#### Task item
Searching the material below, find each line that includes the word "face", and copy it.

#### Provided data
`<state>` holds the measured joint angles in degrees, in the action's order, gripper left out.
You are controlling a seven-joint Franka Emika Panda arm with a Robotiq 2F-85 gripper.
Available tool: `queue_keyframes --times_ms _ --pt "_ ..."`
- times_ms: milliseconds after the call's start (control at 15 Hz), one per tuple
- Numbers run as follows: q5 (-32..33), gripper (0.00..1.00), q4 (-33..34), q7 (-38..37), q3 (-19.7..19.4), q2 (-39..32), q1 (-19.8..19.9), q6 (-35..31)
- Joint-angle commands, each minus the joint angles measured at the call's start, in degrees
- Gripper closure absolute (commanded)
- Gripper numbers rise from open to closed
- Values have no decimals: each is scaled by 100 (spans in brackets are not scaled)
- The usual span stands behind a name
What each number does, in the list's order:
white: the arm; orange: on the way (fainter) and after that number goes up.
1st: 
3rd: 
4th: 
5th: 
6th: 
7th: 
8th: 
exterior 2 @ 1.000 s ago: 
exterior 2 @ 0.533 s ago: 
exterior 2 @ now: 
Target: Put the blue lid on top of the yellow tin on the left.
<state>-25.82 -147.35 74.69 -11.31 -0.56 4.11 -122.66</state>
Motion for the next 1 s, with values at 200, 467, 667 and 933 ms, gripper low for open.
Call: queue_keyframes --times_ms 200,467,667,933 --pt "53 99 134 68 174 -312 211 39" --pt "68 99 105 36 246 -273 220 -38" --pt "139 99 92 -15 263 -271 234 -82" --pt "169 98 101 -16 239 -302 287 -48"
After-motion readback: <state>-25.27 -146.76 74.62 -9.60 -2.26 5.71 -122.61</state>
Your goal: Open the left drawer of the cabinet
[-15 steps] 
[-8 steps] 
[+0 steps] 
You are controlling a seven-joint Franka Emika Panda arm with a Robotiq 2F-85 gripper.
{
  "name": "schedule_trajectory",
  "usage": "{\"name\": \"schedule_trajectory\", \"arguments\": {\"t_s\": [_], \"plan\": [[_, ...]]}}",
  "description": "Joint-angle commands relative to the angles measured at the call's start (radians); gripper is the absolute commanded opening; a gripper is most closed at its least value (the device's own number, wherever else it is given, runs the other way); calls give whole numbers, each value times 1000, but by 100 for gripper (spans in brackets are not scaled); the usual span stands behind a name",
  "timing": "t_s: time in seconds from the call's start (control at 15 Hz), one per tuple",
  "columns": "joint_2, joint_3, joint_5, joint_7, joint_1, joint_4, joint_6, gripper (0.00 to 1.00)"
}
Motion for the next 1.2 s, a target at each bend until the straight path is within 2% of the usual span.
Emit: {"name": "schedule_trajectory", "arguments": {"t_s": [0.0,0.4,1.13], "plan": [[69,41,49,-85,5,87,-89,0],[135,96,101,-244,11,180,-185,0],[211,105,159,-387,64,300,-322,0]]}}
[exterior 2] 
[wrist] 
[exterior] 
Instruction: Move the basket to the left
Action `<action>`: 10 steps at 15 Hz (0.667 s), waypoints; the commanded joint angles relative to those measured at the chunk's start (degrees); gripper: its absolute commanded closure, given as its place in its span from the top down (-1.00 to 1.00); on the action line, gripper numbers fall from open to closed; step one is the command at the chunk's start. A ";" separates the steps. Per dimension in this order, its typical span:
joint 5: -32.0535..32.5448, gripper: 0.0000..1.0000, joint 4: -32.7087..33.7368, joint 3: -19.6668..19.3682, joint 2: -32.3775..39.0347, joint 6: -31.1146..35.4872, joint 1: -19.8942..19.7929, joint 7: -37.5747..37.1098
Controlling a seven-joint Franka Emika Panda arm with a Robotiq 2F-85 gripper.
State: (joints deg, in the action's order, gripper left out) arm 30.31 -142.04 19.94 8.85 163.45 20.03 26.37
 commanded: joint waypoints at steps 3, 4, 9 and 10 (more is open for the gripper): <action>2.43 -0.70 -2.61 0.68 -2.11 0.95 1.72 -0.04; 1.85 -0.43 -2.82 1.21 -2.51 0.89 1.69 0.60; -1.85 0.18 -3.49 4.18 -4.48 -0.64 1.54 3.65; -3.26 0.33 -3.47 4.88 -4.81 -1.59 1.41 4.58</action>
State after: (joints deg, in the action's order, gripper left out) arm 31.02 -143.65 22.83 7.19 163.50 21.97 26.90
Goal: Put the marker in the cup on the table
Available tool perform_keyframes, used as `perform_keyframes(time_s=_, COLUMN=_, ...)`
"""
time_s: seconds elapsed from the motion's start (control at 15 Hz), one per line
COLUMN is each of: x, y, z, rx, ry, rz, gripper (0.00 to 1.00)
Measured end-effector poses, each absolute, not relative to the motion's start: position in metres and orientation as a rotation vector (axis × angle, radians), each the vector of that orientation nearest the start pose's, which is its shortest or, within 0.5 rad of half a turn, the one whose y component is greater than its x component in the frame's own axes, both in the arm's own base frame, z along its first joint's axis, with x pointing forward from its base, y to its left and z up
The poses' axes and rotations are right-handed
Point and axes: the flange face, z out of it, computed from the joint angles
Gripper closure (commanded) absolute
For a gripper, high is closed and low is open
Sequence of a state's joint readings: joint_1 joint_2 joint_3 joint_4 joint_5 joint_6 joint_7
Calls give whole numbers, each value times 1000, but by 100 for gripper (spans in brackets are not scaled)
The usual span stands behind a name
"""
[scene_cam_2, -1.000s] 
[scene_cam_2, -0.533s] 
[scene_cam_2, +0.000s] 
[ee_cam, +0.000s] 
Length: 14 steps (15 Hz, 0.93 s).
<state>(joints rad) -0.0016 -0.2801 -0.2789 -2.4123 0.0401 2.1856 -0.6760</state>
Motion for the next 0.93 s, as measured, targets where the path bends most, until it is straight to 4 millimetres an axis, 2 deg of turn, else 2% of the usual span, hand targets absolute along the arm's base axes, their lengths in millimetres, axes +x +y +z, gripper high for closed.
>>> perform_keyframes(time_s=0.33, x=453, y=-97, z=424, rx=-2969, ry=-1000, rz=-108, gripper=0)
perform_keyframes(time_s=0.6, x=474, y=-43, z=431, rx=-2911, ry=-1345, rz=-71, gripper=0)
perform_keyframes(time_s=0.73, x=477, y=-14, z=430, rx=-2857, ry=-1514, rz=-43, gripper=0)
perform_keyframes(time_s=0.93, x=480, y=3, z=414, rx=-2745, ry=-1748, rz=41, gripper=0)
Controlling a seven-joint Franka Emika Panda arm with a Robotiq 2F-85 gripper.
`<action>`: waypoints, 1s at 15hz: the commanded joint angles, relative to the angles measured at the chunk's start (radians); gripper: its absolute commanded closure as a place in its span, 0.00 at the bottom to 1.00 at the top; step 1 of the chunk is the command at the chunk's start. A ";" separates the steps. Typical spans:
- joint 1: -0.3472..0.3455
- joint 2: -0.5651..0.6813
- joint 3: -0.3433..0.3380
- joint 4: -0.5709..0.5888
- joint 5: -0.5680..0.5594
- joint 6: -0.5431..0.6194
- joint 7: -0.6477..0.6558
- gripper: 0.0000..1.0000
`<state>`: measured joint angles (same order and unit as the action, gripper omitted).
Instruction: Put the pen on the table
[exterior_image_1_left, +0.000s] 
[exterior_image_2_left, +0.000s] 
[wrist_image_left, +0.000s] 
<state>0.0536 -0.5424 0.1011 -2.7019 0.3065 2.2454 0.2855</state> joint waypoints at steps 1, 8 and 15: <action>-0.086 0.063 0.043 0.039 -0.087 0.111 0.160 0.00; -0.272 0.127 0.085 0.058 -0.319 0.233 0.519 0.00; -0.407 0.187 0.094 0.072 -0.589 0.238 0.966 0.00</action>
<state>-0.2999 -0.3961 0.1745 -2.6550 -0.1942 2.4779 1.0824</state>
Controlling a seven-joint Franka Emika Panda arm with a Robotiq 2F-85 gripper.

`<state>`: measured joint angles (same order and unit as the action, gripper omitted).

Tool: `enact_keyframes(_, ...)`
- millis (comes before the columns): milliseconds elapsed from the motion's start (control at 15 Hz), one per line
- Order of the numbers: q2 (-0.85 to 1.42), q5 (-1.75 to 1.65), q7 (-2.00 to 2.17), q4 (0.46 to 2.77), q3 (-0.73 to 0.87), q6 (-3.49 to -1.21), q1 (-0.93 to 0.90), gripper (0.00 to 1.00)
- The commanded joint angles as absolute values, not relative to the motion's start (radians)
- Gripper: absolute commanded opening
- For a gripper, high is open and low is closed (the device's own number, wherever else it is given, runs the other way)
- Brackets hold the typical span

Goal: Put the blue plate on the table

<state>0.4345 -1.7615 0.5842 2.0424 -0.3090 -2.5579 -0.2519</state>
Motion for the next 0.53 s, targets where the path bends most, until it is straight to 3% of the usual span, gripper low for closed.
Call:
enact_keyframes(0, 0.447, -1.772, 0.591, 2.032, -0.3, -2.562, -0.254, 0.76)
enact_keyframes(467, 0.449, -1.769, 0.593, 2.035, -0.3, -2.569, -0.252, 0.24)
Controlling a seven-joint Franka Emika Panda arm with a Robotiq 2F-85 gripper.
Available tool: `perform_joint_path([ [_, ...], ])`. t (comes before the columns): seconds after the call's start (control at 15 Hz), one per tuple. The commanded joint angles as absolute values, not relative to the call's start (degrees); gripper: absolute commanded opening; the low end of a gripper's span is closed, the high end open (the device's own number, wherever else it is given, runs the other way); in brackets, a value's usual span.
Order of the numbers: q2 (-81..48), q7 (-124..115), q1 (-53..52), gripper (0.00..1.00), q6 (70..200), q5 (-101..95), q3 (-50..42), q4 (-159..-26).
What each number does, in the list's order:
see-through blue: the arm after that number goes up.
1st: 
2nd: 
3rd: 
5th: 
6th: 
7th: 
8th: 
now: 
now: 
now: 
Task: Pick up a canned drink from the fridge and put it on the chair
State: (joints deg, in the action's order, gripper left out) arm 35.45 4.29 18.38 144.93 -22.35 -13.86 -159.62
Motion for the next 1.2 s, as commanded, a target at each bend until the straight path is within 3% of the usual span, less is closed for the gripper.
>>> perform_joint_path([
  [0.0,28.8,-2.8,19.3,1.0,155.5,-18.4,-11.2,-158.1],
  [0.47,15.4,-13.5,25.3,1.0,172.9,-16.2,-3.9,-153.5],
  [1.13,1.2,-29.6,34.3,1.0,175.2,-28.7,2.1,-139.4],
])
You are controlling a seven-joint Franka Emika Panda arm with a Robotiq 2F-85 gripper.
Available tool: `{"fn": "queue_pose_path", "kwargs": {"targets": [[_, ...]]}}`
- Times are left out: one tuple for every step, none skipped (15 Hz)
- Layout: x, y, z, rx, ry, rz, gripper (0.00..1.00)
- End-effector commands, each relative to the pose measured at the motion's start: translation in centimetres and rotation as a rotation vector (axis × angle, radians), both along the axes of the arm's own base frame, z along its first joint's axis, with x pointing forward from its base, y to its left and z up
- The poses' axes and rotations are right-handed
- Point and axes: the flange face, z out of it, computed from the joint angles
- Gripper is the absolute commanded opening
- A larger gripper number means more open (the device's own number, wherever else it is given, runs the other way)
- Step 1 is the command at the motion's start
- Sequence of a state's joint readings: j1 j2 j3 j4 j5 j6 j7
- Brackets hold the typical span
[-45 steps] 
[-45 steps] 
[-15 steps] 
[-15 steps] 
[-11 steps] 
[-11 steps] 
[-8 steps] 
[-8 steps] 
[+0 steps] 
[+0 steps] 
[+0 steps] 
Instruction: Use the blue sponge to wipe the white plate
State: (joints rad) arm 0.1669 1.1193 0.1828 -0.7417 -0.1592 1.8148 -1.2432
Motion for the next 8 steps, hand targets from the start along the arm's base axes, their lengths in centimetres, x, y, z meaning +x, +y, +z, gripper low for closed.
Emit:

#### Solution
Point and axes: the flange face, z out of it, computed from the joint angles
- Point and axes: the flange face, z out of it, computed from the joint angles

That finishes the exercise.